German bioinformatician (1963–2026)

Peer Bork (4 May 1963 – 16 January 2026) was a German bioinformatician. He was Interim Director General of the European Molecular Biology Laboratory (EMBL). Prior to his appointment he served as director of the EMBL site in Heidelberg, in south-west Germany.

==Life and career==
Bork was born on 4 May 1963. He received his PhD in biochemistry in 1990 from the Leipzig University and his habilitation in theoretical biophysics in 1995 from the Humboldt University of Berlin.

Bork began his scientific career in East Germany, where he worked in the group of Jens Reich. In 1991, he joined the EMBL, where he remained affiliated for more than three decades. He was appointed a group leader at EMBL in 1995. From 2001 to 2021, Bork served as Head of EMBL's Structural and Computational Biology Unit. He was appointed Director of EMBL Heidelberg in 2020, a position he held until 2025. In March 2025, he became Interim Director General of EMBL.

Bork's research focused on computational and systems biology, including protein sequence analysis, interaction networks, drug–target interactions, and the analysis of microbial communities. His work included the development of computational methods and tools for the analysis of large biological datasets. He contributed to several large international research initiatives, including the Human Genome Project, Metagenomics of the Human Intestinal Tract (MetaHIT), and the Tara Oceans project.

He was on the board of editorial reviewers of Science, and was a senior editor of the journal Molecular Systems Biology.

In 2000, Bork was elected as a Member of the European Molecular Biology Organization, and in 2008 he received the Nature "mid-career achievement" award for science mentoring in Germany.
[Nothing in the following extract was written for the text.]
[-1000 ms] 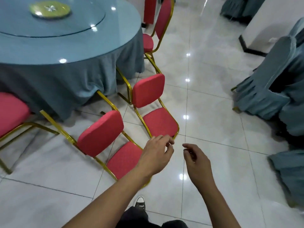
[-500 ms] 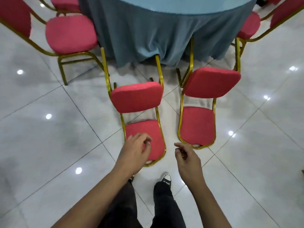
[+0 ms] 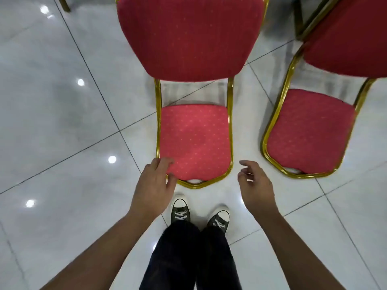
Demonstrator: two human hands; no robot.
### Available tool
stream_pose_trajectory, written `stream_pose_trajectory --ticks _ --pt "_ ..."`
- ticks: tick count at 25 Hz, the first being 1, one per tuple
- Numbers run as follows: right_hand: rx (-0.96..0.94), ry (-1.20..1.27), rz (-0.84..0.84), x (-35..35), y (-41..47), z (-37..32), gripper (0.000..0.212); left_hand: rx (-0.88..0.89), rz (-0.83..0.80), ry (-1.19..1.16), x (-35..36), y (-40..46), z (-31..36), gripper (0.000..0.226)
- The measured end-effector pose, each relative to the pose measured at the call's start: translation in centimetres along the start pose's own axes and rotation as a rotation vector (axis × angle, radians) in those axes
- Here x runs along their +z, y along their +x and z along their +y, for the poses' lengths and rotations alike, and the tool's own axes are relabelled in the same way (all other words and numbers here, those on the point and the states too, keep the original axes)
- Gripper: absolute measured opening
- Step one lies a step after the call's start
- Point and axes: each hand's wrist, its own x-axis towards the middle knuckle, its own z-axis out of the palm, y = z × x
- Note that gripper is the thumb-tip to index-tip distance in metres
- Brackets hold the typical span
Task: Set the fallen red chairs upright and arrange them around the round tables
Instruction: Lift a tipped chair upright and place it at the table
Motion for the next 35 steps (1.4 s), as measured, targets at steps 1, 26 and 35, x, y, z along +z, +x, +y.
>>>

He was appointed a member of the German National Academy of Sciences Leopoldina in 2014. He received honorary doctorates from Utrecht University in 2017 and University of Copenhagen in 2024.

In 2021, Bork was awarded the Novozymes Prize "for developing groundbreaking, publicly available and integrative bioinformatic tools" by the Novo Nordisk Foundation. He was also awarded the 2021 International Society for Computational Biology 'Accomplishments by a Senior Scientist Award' for "tremendous contributions to bioinformatics on a plethora of fronts within the field".

Bork died on 16 January 2026, at the age of 62.